From: Xuan Zhuo <xuanzhuo@linux.alibaba.com>
To: Jason Wang <jasowang@redhat.com>
Cc: virtualization@lists.linux.dev,
"Michael S. Tsirkin" <mst@redhat.com>,
"David S. Miller" <davem@davemloft.net>,
Eric Dumazet <edumazet@google.com>,
Jakub Kicinski <kuba@kernel.org>, Paolo Abeni <pabeni@redhat.com>,
netdev@vger.kernel.org, Jesper Dangaard Brouer <hawk@kernel.org>
Subject: Re: [PATCH vhost 3/6] virtio_net: replace private by pp struct inside page
Date: Wed, 17 Apr 2024 16:20:55 +0800 [thread overview]
Message-ID: <1713342055.436048-1-xuanzhuo@linux.alibaba.com> (raw)
In-Reply-To: <CACGkMEvjwXpF_mLR3H8ZW9PUE+3spcxKMQV1VvUARb0-Lt7NKQ@mail.gmail.com>
On Wed, 17 Apr 2024 12:08:10 +0800, Jason Wang <jasowang@redhat.com> wrote:
> On Wed, Apr 17, 2024 at 9:38 AM Xuan Zhuo <xuanzhuo@linux.alibaba.com> wrote:
> >
> > On Tue, 16 Apr 2024 11:24:53 +0800, Jason Wang <jasowang@redhat.com> wrote:
> > > On Mon, Apr 15, 2024 at 5:04 PM Xuan Zhuo <xuanzhuo@linux.alibaba.com> wrote:
> > > >
> > > > On Mon, 15 Apr 2024 16:56:45 +0800, Jason Wang <jasowang@redhat.com> wrote:
> > > > > On Mon, Apr 15, 2024 at 4:50 PM Xuan Zhuo <xuanzhuo@linux.alibaba.com> wrote:
> > > > > >
> > > > > > On Mon, 15 Apr 2024 14:43:24 +0800, Jason Wang <jasowang@redhat.com> wrote:
> > > > > > > On Mon, Apr 15, 2024 at 10:35 AM Xuan Zhuo <xuanzhuo@linux.alibaba.com> wrote:
> > > > > > > >
> > > > > > > > On Fri, 12 Apr 2024 13:49:12 +0800, Jason Wang <jasowang@redhat.com> wrote:
> > > > > > > > > On Fri, Apr 12, 2024 at 1:39 PM Xuan Zhuo <xuanzhuo@linux.alibaba.com> wrote:
> > > > > > > > > >
> > > > > > > > > > On Fri, 12 Apr 2024 12:47:55 +0800, Jason Wang <jasowang@redhat.com> wrote:
> > > > > > > > > > > On Thu, Apr 11, 2024 at 10:51 AM Xuan Zhuo <xuanzhuo@linux.alibaba.com> wrote:
> > > > > > > > > > > >
> > > > > > > > > > > > Now, we chain the pages of big mode by the page's private variable.

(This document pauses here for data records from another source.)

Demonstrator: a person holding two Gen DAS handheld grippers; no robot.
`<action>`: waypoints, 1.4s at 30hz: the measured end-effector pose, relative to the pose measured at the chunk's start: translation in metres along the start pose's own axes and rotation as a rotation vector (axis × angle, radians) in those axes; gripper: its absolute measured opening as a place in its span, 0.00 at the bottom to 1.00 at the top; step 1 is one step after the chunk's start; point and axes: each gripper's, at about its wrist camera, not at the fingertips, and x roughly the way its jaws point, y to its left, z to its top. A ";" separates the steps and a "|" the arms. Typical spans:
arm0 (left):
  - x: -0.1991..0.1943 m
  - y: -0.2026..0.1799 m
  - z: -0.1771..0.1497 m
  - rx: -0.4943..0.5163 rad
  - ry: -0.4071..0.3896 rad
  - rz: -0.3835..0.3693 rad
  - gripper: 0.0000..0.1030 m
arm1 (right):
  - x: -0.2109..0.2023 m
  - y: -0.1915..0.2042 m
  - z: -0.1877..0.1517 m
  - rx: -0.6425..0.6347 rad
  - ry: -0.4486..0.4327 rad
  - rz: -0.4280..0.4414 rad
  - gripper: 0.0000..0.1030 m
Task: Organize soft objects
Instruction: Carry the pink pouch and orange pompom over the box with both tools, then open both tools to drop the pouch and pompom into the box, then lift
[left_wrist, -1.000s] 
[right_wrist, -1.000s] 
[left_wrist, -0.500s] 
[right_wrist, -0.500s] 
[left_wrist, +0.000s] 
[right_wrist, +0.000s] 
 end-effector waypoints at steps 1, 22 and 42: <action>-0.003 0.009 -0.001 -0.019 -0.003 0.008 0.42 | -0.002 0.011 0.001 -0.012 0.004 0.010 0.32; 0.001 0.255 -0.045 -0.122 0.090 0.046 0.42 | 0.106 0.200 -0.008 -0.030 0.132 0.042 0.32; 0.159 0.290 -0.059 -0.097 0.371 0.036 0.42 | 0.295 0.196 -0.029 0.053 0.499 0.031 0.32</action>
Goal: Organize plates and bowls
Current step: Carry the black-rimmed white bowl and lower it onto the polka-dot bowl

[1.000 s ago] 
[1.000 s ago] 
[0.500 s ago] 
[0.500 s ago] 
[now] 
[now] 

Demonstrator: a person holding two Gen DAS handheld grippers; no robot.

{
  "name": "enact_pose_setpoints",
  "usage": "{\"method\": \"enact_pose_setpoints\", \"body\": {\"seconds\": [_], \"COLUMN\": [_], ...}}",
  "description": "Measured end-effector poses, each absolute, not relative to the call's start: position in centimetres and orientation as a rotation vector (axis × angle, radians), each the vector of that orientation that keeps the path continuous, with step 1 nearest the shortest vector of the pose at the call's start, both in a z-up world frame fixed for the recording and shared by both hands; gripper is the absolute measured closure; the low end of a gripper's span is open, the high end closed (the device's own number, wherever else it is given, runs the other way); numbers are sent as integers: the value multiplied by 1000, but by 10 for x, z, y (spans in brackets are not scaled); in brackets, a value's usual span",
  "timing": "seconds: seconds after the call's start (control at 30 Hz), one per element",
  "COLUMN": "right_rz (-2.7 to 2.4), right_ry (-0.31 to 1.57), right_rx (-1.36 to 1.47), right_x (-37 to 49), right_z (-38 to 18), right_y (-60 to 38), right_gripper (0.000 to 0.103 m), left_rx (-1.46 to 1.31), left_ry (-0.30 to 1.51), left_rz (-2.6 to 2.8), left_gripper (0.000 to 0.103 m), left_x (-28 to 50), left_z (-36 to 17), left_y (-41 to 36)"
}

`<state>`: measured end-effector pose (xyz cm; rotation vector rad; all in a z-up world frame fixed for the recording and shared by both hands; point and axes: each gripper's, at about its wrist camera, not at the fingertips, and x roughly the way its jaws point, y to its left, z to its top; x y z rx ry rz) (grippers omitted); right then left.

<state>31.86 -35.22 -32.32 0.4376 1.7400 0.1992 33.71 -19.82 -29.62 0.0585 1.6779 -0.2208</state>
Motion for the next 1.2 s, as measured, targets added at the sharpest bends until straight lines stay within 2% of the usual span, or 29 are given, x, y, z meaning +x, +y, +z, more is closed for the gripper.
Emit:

> > > > > > > > > > > > But a subsequent patch aims to make the big mode to support
> > > > > > > > > > > > premapped mode. This requires additional space to store the dma addr.
> > > > > > > > > > > >
> > > > > > > > > > > > Within the sub-struct that contains the 'private', there is no suitable
> > > > > > > > > > > > variable for storing the DMA addr.
> > > > > > > > > > > >
> > > > > > > > > > > > struct { /* Page cache and anonymous pages */
> > > > > > > > > > > > /**
> > > > > > > > > > > > * @lru: Pageout list, eg. active_list protected by
> > > > > > > > > > > > * lruvec->lru_lock. Sometimes used as a generic list
> > > > > > > > > > > > * by the page owner.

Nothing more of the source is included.